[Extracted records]
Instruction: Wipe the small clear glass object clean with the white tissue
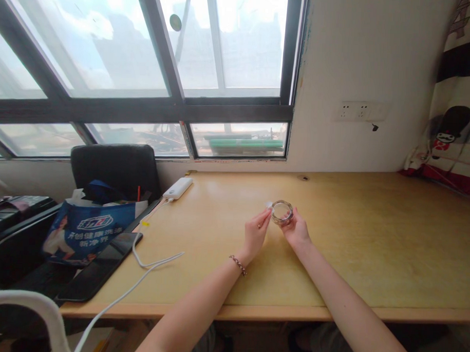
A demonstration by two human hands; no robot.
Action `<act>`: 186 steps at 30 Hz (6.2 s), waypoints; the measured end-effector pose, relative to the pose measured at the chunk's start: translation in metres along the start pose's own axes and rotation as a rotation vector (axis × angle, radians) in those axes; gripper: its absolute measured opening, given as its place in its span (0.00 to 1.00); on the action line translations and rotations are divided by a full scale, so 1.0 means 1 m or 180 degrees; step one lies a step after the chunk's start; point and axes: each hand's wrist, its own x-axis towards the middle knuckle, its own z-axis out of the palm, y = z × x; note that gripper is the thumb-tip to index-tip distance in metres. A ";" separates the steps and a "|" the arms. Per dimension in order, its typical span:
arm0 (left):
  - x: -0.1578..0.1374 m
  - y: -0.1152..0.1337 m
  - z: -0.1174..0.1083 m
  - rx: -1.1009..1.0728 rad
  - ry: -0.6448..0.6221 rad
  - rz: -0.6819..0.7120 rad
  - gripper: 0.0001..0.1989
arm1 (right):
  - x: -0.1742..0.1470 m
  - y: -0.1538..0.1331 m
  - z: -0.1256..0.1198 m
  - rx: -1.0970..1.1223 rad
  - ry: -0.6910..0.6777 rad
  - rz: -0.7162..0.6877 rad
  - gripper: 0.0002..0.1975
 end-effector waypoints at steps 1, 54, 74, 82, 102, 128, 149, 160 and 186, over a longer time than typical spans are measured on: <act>0.000 0.001 0.000 0.0064 -0.0025 0.0070 0.13 | 0.000 0.000 0.000 0.0027 0.0012 0.0008 0.10; 0.001 -0.006 -0.003 0.1240 -0.1151 0.1921 0.20 | -0.011 0.008 0.002 -0.0215 -0.0640 0.0366 0.21; 0.001 -0.005 -0.005 0.1689 -0.1218 0.2139 0.22 | 0.011 -0.002 -0.016 0.0306 -0.0009 0.0047 0.16; 0.000 -0.008 -0.005 0.1188 -0.0728 0.1907 0.18 | 0.009 -0.002 -0.014 0.0160 -0.0376 0.0083 0.09; 0.007 0.012 -0.007 -0.0194 -0.0634 0.0541 0.14 | 0.001 -0.003 -0.013 -0.0500 -0.0365 0.0615 0.08; 0.007 0.003 0.003 -0.0642 -0.0616 -0.0415 0.20 | -0.008 0.003 0.004 0.0059 -0.0601 -0.0034 0.09; 0.020 -0.003 -0.013 -0.1105 0.0061 -0.0720 0.18 | -0.013 0.004 0.006 -0.1021 -0.1022 0.0489 0.12; 0.011 0.009 -0.014 0.0075 -0.0160 0.0322 0.16 | -0.009 0.008 0.000 -0.0078 -0.0905 0.0532 0.11; -0.012 0.017 0.004 0.1558 -0.1652 0.1217 0.41 | 0.006 -0.004 -0.010 0.0783 -0.0218 0.0247 0.14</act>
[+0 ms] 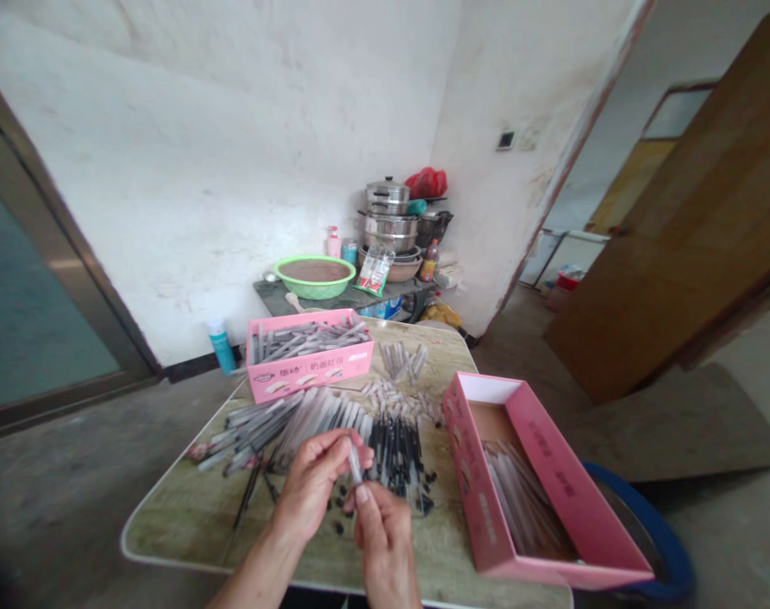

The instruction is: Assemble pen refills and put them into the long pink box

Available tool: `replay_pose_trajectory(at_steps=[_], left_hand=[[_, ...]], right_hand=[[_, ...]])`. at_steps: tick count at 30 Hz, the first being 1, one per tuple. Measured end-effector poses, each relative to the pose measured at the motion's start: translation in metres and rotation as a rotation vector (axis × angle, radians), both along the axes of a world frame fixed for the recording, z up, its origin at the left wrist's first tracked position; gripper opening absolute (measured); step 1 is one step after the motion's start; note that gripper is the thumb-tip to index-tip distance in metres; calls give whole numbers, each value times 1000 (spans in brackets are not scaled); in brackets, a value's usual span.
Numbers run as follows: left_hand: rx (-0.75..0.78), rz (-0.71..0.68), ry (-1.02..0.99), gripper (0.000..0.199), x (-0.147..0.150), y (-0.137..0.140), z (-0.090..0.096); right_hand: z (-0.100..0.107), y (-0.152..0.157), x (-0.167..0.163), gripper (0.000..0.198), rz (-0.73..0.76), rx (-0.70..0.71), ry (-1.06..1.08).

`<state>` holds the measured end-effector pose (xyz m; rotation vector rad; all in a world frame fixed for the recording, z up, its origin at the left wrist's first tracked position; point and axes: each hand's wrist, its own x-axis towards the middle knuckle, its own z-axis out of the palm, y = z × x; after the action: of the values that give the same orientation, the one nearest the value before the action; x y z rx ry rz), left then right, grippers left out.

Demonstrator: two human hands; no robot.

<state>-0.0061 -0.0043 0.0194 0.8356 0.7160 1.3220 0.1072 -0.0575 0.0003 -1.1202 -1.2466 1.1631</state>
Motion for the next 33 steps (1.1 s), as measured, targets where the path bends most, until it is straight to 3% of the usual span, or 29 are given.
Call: replay_pose_trajectory(at_steps=[3,5,10,13,15,18,23,26,29,33], left_hand=[[-5,51,-22,28,3,0,2],[10,7,-39,27,2,0,3],[9,-277,-146,22,-7,-3,-1],[-22,-331,-154,20,-7,-8,-3],[-38,-302,-130,19,-5,-10,-2],[-45,-251,-108,22,-1,-12,2],[-9,-90,-60,23,5,-13,2],[-12,1,-7,24,6,-10,-1],[-12,94,-13,25,0,-3,0],[7,101,-50,26,-10,12,5]], right_hand=[[2,-2,3,37,-149,162,-316],[2,-4,2,37,-170,147,-315],[-2,-14,-6,47,167,-217,293],[-3,-18,-10,45,222,-267,588],[-1,-18,-9,41,266,-270,628],[6,-17,-5,40,222,-171,419],[14,-14,2,32,-100,136,-268],[11,-14,2,27,-190,172,-452],[5,-16,0,33,-192,107,-398],[-1,-18,0,44,-47,-116,-30]])
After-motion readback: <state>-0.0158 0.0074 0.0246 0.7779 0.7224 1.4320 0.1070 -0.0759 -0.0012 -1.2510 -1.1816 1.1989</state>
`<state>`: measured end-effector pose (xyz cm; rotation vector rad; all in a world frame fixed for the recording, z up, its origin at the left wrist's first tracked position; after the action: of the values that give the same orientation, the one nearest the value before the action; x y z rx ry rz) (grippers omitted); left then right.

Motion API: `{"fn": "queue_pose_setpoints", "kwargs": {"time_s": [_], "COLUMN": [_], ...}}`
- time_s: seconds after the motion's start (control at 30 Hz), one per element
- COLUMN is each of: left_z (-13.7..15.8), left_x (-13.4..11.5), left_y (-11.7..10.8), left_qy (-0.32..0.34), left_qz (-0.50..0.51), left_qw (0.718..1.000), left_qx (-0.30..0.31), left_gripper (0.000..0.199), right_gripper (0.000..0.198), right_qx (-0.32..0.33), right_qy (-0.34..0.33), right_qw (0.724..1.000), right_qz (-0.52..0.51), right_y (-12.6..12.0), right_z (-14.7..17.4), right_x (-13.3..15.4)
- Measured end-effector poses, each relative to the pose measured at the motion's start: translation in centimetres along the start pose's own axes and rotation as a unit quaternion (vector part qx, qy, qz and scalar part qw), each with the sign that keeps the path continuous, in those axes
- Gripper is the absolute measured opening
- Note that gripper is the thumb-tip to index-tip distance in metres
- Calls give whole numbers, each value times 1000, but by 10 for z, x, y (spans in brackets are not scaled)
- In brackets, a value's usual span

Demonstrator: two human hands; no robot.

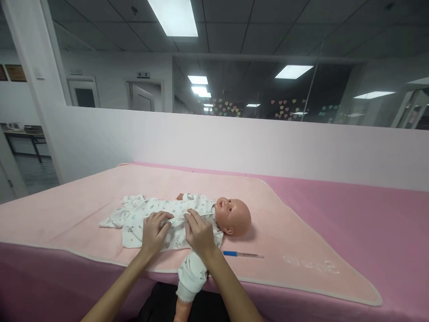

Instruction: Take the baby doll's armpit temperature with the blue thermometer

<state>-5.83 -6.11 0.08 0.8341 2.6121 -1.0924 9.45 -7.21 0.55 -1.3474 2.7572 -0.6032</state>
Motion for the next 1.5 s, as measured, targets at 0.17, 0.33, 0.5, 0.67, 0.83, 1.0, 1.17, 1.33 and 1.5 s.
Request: {"fn": "queue_pose_setpoints", "kwargs": {"time_s": [0.17, 0.33, 0.5, 0.67, 0.83, 1.0, 1.17, 1.33, 1.5], "left_z": [2, 2, 2, 2, 2, 1, 1, 1, 1], "left_x": [-5, -5, -4, -5, -4, -4, -6, -5, -4], "left_y": [0, 0, 0, 2, 2, 1, 0, 0, 0], "left_qy": [-8, -15, -15, -10, -20, -20, -11, -12, -21], "left_qz": [9, 28, 27, 9, 11, 37, 52, 48, 54], "left_qw": [1000, 999, 1000, 1000, 1000, 999, 998, 999, 998], "left_qx": [-8, 1, 0, -3, 3, 19, 19, 14, 18], "left_gripper": [14, 16, 19, 20, 21, 25, 26, 26, 27], "right_gripper": [24, 13, 10, 12, 17, 16, 14, 19, 19], "right_qx": [98, 107, 95, 88, 98, 94, 100, 107, 122], "right_qy": [29, 53, 52, 69, 58, 75, 99, 89, 85], "right_qw": [994, 993, 994, 994, 993, 990, 986, 988, 988], "right_qz": [-34, -24, -16, -5, -35, -70, -86, -71, -49], "right_y": [19, 27, 28, 29, 28, 28, 31, 32, 33], "right_z": [-10, -4, -1, -1, -2, -2, 0, 0, 0], "right_x": [21, 17, 13, 13, 14, 9, 5, 6, 5]}}
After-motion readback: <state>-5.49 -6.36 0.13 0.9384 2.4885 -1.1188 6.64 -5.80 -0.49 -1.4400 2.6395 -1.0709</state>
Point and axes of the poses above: each hand's wrist, its own z-axis away from the middle knuckle, its own y-axis out of the palm, x = y × z, the point moved 4 cm from there along -z, towards the middle knuckle, and after that the axes turned 5 degrees about -z, right-handed, at the moved point
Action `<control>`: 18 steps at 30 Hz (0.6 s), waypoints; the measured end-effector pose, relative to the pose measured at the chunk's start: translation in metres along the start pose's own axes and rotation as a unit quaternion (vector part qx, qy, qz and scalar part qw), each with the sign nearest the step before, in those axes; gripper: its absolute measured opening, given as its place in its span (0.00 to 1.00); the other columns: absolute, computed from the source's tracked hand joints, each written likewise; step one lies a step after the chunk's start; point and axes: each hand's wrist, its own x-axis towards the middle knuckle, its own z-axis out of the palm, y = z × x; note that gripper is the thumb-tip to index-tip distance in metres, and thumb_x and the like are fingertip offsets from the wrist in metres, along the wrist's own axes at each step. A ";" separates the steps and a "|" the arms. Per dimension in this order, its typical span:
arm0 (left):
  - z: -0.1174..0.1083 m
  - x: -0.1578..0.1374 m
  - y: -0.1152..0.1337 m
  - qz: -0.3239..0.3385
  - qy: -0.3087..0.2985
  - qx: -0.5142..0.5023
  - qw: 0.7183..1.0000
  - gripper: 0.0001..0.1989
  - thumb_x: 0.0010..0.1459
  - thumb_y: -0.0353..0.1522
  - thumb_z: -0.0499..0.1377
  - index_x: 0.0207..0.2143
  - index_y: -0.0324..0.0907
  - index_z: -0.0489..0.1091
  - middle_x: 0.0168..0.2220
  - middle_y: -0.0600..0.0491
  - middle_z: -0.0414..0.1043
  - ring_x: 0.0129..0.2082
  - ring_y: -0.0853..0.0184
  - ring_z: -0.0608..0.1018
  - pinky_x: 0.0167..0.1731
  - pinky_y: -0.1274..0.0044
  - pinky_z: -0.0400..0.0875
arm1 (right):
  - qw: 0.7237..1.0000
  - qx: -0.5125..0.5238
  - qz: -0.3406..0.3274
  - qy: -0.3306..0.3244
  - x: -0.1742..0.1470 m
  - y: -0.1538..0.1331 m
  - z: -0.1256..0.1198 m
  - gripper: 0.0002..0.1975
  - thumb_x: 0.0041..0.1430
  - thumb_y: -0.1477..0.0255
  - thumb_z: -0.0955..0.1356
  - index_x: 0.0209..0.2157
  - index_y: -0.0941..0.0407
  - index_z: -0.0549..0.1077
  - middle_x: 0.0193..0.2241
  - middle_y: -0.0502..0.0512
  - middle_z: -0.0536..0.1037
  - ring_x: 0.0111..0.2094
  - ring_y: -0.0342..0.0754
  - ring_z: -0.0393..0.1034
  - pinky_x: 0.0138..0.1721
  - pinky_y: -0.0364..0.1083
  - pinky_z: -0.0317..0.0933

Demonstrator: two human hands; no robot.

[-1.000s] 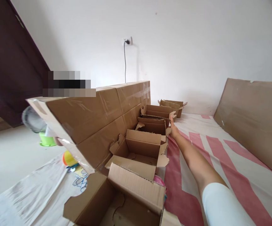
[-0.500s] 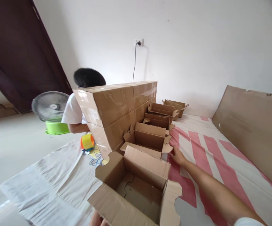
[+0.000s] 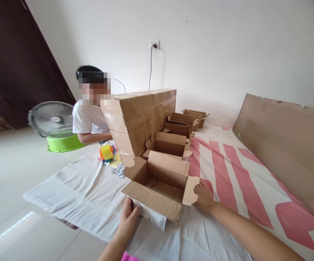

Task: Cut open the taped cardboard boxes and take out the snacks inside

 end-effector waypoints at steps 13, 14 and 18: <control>0.002 -0.003 -0.002 0.019 -0.016 0.029 0.999 0.16 0.47 0.44 0.62 0.26 0.43 0.61 0.24 0.59 0.57 0.26 0.68 0.63 0.30 0.75 0.60 | 1.000 -0.002 0.022 0.010 -0.058 -0.059 0.043 0.44 0.51 0.50 0.66 0.67 0.46 0.53 0.65 0.56 0.59 0.68 0.61 0.45 0.68 0.57 0.43; 0.004 -0.002 -0.002 0.018 -0.016 0.029 0.999 0.16 0.45 0.44 0.63 0.27 0.43 0.62 0.24 0.59 0.58 0.26 0.68 0.63 0.30 0.75 0.60 | 0.999 0.003 0.035 0.019 -0.056 -0.059 0.044 0.42 0.52 0.50 0.65 0.67 0.45 0.54 0.65 0.54 0.59 0.67 0.60 0.45 0.67 0.57 0.45; 0.014 0.002 -0.004 0.015 -0.007 0.028 0.999 0.16 0.42 0.42 0.64 0.27 0.43 0.63 0.23 0.59 0.58 0.26 0.68 0.63 0.30 0.75 0.60 | 0.996 0.022 0.050 0.063 -0.054 -0.060 0.045 0.36 0.57 0.55 0.63 0.66 0.49 0.57 0.64 0.57 0.61 0.66 0.63 0.50 0.66 0.62 0.47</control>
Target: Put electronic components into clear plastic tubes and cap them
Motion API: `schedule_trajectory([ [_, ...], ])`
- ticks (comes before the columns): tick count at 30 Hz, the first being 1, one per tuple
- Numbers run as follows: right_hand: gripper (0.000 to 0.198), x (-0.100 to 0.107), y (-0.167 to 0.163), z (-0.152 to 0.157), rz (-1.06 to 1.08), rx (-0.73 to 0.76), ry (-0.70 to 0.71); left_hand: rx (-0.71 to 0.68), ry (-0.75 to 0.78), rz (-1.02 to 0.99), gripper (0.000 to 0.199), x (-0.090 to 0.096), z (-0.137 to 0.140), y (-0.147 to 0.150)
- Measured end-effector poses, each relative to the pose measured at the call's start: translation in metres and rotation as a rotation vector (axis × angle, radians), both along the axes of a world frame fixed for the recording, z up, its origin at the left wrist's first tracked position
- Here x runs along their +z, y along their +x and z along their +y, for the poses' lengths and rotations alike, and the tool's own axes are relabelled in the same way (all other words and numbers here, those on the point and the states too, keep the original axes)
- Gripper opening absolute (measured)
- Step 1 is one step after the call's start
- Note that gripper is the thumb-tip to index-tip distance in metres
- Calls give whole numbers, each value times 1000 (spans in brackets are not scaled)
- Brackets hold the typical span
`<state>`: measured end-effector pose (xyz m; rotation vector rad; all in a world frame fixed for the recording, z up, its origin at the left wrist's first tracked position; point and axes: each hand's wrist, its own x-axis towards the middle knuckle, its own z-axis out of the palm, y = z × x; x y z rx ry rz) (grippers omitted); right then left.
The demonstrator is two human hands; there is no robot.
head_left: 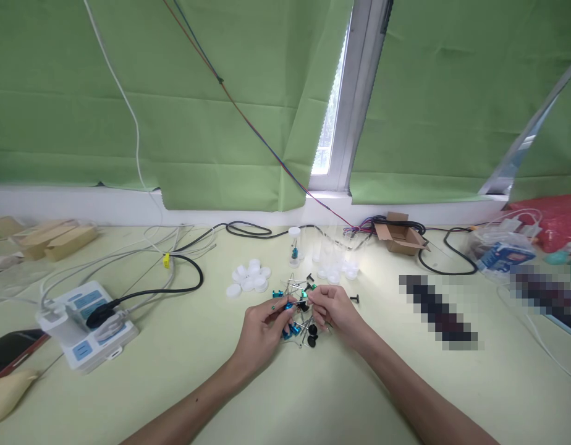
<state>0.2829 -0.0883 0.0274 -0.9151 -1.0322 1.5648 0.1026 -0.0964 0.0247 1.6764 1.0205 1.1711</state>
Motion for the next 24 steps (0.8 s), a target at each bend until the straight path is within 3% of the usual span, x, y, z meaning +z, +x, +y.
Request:
schedule_trajectory([
  [6, 40, -2, -2, 0, -33, -34, 29, 3, -35, -9, 22, -4, 4, 0],
  [10, 41, -2, -4, -1, -162, -84, 106, 7, -116, -45, 27, -6, 7, -1],
  [17, 24, 3, -4, -8, -549, -326, 463, -9, -207, -140, 30, -1, 10, -1],
  [24, 16, 0, 2, -5, -761, -335, 755, -26, -222, -158, 29, -3, 12, -3],
])
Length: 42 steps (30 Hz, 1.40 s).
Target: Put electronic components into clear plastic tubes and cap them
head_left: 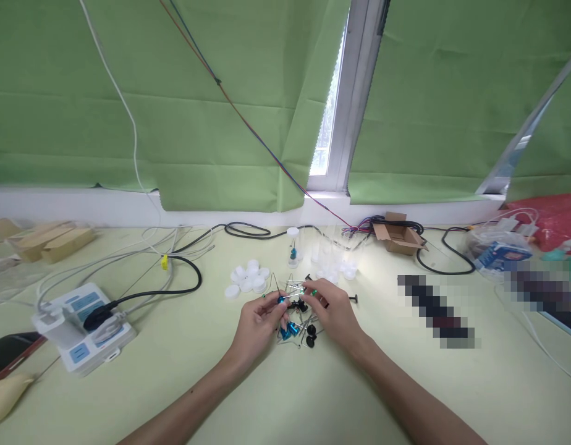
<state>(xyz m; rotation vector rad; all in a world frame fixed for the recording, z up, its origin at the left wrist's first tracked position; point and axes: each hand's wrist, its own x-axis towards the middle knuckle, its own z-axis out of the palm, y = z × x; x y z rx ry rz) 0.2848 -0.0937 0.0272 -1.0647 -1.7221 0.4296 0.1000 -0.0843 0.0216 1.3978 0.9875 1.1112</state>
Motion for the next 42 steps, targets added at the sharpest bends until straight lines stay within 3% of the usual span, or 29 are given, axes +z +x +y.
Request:
schedule_trajectory([
  [5, 18, -4, 2, 2, -77, 53, 113, -30, -6, 7, 26, 2, -1, 0],
  [23, 17, -5, 5, 3, -110, 69, 167, -57, -10, 24, 27, 10, -5, 1],
  [42, 29, -1, 1, -1, -16, 89, -134, -38, -2, 16, 32, 9, -6, 4],
])
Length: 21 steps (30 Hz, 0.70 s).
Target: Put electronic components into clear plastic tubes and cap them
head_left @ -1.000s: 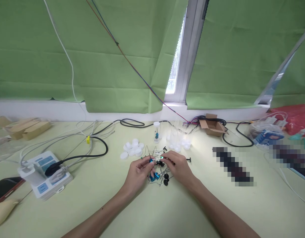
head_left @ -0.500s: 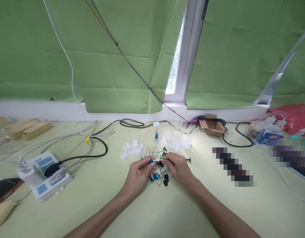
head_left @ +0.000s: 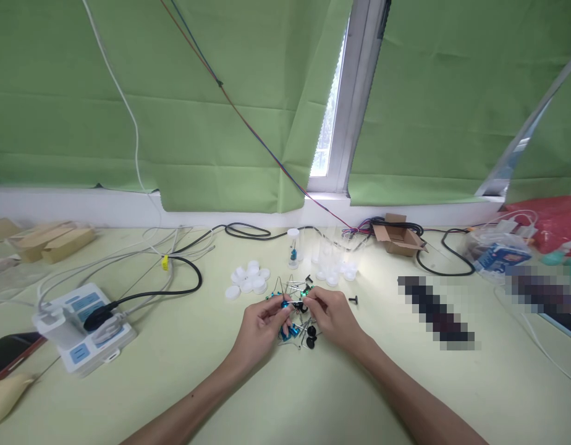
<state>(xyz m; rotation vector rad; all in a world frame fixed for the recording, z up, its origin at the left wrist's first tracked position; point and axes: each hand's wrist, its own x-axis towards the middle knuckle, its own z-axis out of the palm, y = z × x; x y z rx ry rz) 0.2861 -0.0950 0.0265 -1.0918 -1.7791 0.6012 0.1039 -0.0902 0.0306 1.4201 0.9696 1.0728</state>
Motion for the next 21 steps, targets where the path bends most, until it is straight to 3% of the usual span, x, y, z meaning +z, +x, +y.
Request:
schedule_trajectory([
  [12, 35, 8, -2, -5, 128, 65, -195, 6, 90, 89, 33, -15, 3, -4],
  [21, 37, 8, -4, -4, 251, 95, -280, 48, 175, 149, 31, -15, 2, -4],
])
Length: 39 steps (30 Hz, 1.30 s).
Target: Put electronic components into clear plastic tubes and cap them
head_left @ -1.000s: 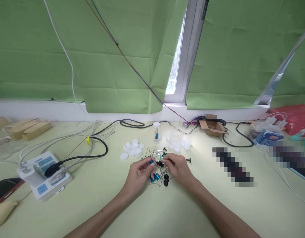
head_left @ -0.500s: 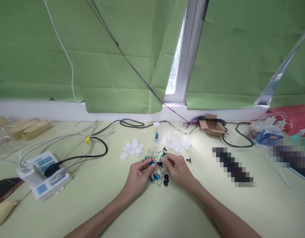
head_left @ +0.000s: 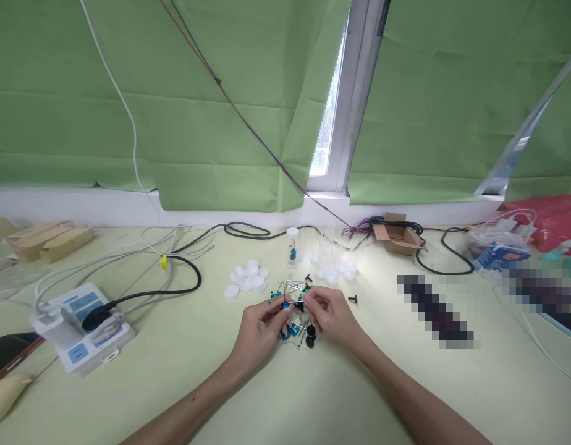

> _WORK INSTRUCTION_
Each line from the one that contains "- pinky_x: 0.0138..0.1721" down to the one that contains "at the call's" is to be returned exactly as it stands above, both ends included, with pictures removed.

> _REPLY_
  - pinky_x: 0.0138..0.1721
  - pinky_y: -0.0364..0.1083
  - pinky_z: -0.0317..0.0933

Demonstrator: two human hands; no robot.

[-1.000s] 
[-0.500s] 
[+0.000s] 

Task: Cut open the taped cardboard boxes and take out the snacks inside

 end-effector waypoints at steps 13, 14 and 18: <control>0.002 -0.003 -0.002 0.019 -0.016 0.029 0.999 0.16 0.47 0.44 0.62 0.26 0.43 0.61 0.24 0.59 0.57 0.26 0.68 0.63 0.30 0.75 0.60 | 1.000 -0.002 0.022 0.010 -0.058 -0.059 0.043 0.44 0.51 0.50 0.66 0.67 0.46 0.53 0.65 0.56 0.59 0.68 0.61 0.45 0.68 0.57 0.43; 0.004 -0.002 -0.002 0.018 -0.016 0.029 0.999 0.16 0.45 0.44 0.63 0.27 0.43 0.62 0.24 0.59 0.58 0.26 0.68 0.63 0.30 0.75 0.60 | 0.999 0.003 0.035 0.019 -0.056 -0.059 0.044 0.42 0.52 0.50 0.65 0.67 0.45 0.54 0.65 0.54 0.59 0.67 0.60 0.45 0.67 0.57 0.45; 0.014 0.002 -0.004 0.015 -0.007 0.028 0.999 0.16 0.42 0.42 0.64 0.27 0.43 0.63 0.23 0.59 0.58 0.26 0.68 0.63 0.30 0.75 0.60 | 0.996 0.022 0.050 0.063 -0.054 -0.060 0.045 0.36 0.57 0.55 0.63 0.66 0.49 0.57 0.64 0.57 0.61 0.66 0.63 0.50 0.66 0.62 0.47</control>
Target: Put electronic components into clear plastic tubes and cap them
Motion API: `schedule_trajectory([ [_, ...], ])`
- ticks (comes before the columns): tick count at 30 Hz, the first being 1, one per tuple
- Numbers run as follows: right_hand: gripper (0.000 to 0.198), x (-0.100 to 0.107), y (-0.167 to 0.163), z (-0.152 to 0.157), rz (-1.06 to 1.08), rx (-0.73 to 0.76), ry (-0.70 to 0.71); left_hand: rx (-0.71 to 0.68), ry (-0.75 to 0.78), rz (-1.02 to 0.99), gripper (0.000 to 0.199), x (-0.090 to 0.096), z (-0.137 to 0.140), y (-0.147 to 0.150)
- Measured end-effector poses, each relative to the pose measured at the call's start: translation in metres and rotation as a rotation vector (axis × angle, radians), both along the axes of a world frame fixed for the recording, z up, its origin at the left wrist's first tracked position

Nothing else is required to complete the output.